Signed Ranks Exact Test

We now show how to calculate exact p-values and values for -crit without using the normal approximation. In fact, this approach is used to create the table of critical values (see Signed Rank Table). Technically, this approach is accurate for samples without ties, although the results will still be pretty accurate unless there are a lot of ties.

Example

Example 1: Repeat the analysis for Example 3 of the Wilcoxon Signed Ranks Test using the data in Figure 1.

Exact test example

Figure 1 – Wilcoxon Signed Ranks Exact Test

Note that the ranks of the absolute values of the differences (column F) take the values 1, 2, 3, 4, 5, and 6 (with no repetitions since we are not allowing ties and we have eliminated the sample item that has 0 as its difference).

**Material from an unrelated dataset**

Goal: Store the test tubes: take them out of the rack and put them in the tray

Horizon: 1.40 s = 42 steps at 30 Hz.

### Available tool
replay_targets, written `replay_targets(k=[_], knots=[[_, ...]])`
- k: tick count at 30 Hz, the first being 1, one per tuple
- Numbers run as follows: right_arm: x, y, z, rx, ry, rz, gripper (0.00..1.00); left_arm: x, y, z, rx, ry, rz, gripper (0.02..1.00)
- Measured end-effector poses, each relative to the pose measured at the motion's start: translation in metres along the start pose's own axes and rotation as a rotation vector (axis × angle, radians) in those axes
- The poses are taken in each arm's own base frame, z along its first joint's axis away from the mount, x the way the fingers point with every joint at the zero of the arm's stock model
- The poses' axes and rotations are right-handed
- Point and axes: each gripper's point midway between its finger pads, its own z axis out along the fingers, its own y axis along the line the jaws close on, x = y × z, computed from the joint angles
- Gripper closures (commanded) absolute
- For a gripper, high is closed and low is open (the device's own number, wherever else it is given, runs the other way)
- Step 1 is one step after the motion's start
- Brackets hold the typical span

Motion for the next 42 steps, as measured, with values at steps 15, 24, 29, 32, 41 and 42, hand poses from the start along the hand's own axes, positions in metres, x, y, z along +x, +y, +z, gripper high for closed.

We are interested in the distribution of T+, i.e. all possible values for the sums of the ranks for the positive entries.

All possible combinations

Figure 2 shows all possible combinations of ranks for positive and negative entries where 1’s correspond to positive entries and 0’s correspond to negative entries (range A5:BM12, displayed in two blocks so that they fit on the page). E.g. column U corresponds to the case where ranks 1, 3, and 4 are for positive entries, and ranks 2, 5, and 6 are for negative entries. Column AS corresponds to the situation in Example 1 (as shown in columns G and H of Figure 1).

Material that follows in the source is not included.